Theft – and losing stuff

“I never make mistakes; I simply buy experience. Usually with inconvenience, time or money”.

Open up every travel guide and there is a section about safety. I explore personal security on Safety, but this page is about possessions. Depending on the destination the guides will remark on a range of scary stuff (except, my favorite, Uruguay “where crime, outside the few big cities, is virtually unheard of”), and always, always include pickpocketing, hotel room theft, and other crimes of opportunity. Presumably these things occur in your home country, and we seldom even think about them.

My experience in the world is that the vast majority of people are honest, and very many go out of their way to help. From the kind people in Monaco who alert you to a dropped item, to the Albanians absolutely refusing to accept more money than the stated price, to the Transnistrian postal worker who chases you down the street because they accidentally overcharged you, the world is overwhelmingly good. So the notes below are based not on general distrust, but on a simple desire to avoid catastrophic loss.

The high level concepts I practice are redundancy, compartmentalizing, and prudence.

Redundancy involves having multiples of crucial resources. Three cash cards, three credit/cash cards, two phones plus ipad with cell service, two passports, back up pair of glasses. Many discrete stashes of different currencies. If one fails, or is lost, there are others to perform the same function.

Comparmentalising. Physically separate crucial items. Dollars in left sock, euros in right sock, small local bills in left pocket, large in right. $100 folded in a passport, $100 tucked in document envelope, some cards in backup billfold in my pack, others in dopp kit. Perhaps 100 Euro behind the address label on my backpack. Just in case someone gets a hand in my pocket (or much more likely something falls out on a bus ride) I lose only a relatively small amount that does not compromise my travel. This extends to my digital life – each virtual wallet, travel app, online marketplace has a subset of my information, so that if (when) one is compromised I do not lose access to all my resources at the same time.

Prudence.

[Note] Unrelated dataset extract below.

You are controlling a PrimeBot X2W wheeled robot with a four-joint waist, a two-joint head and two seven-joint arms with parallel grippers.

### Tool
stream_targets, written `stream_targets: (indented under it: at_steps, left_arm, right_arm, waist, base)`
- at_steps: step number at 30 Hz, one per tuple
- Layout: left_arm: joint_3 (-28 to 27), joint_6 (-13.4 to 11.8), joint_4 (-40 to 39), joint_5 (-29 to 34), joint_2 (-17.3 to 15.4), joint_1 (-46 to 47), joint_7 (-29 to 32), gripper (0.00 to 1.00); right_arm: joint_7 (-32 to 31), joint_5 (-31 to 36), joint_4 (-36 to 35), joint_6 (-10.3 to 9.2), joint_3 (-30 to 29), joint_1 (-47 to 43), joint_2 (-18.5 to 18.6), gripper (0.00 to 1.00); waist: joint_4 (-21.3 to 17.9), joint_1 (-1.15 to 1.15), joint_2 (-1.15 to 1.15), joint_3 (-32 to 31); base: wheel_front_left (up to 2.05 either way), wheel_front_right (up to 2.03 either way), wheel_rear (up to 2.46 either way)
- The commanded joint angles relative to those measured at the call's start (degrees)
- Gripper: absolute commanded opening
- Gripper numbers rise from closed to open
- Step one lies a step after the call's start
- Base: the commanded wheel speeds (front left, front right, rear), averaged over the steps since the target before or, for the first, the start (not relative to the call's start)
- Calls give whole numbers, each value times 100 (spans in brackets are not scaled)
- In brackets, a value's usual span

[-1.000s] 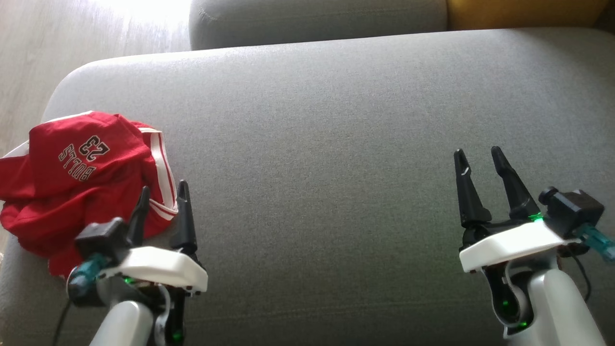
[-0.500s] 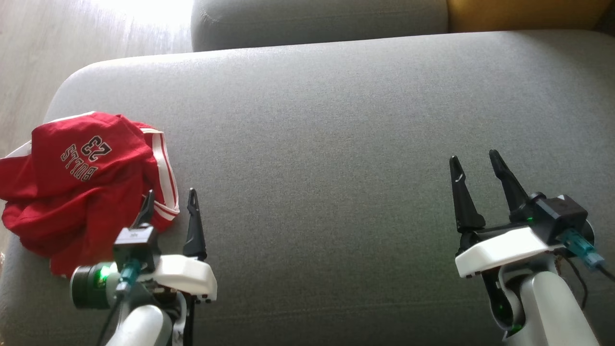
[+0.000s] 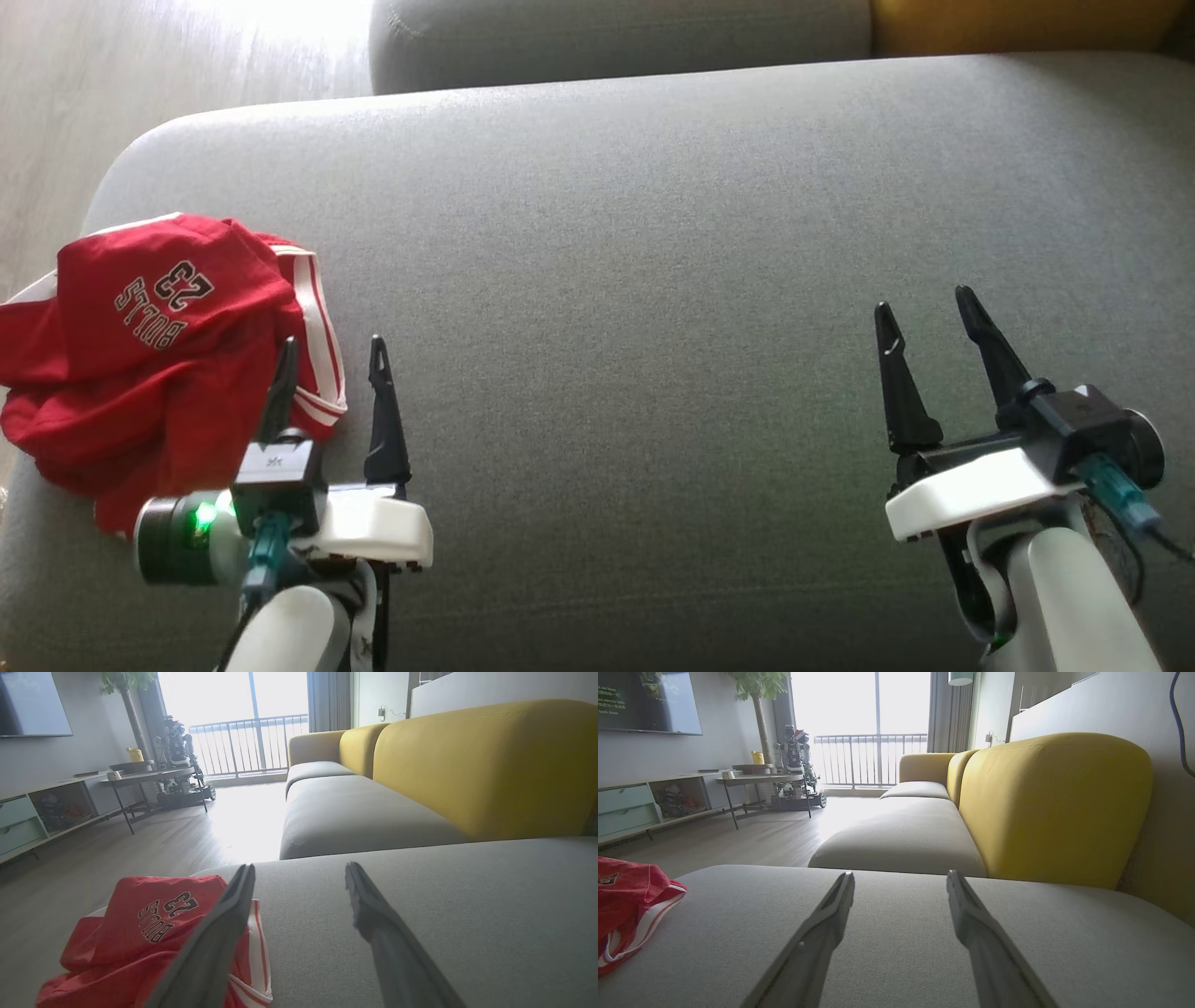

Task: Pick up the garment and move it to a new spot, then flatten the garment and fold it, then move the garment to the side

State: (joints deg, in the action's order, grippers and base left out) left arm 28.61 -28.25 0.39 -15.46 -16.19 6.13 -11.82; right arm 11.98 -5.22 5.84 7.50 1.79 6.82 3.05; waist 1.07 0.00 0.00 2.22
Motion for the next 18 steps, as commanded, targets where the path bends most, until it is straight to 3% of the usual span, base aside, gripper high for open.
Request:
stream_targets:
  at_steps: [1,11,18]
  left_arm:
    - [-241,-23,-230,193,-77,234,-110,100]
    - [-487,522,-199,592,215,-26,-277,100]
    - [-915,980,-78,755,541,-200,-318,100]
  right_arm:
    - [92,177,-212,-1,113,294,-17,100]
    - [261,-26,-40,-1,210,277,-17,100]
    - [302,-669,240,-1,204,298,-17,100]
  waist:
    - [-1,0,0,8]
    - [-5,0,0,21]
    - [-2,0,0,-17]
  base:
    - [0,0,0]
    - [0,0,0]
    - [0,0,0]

This is about where and in what manner I whip out cash. In my tourist days I mindlessly fanned bills that summed to the monthly wage of many people around me. Not only was it incredibly insensitive, it set up temptation in people where none had previously existed. I now try to stash cash for specific expenses, ensuring that I am not flashing too much. Prior to the bus tour to Volcano de Fuego in Guatemala I had three $20 bills folded in thirds in my pocket to pay my way. Next to them I had perhaps $20 in Quetzals folded in half for drinks and tips. Even in the dark I would know which was which.

Many of the places I travel to are populated by desperately poor people. As modestly dressed and equipped as I am, everyone there knows immediately that I am 10,000 times more wealthy than they are. I am simply trying to avoid displaying the trinkets of wealth – photo drone, huge lens cameras, using iPad as camera (yes, people do this). Most crimes are crimes of opportunity. Someone has made it too hard for another person to resist.

Prudence also includes making it easier for people to reunite you with anything that has gone astray. Scatter cards that include your ‘phone number, e-mail, and mailing address (I love Moo mini cards) in each of your bags, sub bags, envelopes and wallet. Be sure to write your contact information in your passport (a surprisingly high percentage of people do not do this). Slip a business card from your hotel in your wallet. Make sure that your ‘phones have contact info as wallpaper on main screen, and engrave ‘phone number and email on the back. In less connected areas I use a photo of my hotel as wallpaper, so everyone will know where to deliver it. Be sure to have ‘find my phone’ activated on all devices and test it out before you go – then make sure you know how to use it on any computer.

There are products that promise to reunite you with your lost or stolen possessions, notably tile. They are radio frequency crowd sourcing ideas that rely on a critical mass of other people to cast a net of coverage to ping nearby IP addresses. I tried them and I could not consistently locate my keys in my own apartment. Internationally they were completely useless.

I do now have two Apple AirTags, one buried in my backpack, and the other with my keys (which I carry around all the time but use only twice a year). I spent a little time figuring them out, and ran a couple of tests, and they work pretty well.

One tiny tweak that has helped me twice is to take a picture of the license plate of any vehicle that I climb into – be it bus, taxi, tuk-tuk , collectivo, lorry. I very narrowly missed a catastrophic loss in Suriname and learned from that experience. From simply finding your minibus in a sea of identical Toyota Hiaces in the car park in Cairo, to tracking down the taxi in Bonfacio that your friend left their cellphone in, a picture is invaluable.

I started out carrying luggage padlocks and an anchoring cable, expecting to secure luggage in bus storage or hotel rooms. I do not carry them any more. I think that if I spent a lot of my nights in hostels, with many people coming and going in shared rooms, I would still have this gear. Instead, when I spent a week in a dormitory in Bolivia I bought a couple of $3 padlocks, and gave them away when I left.

I read a suggestion to put a piece of duct tape on any piece of expensive electronics, with the idea that potential thieves will see that object as damaged and thus less valuable. Perhaps.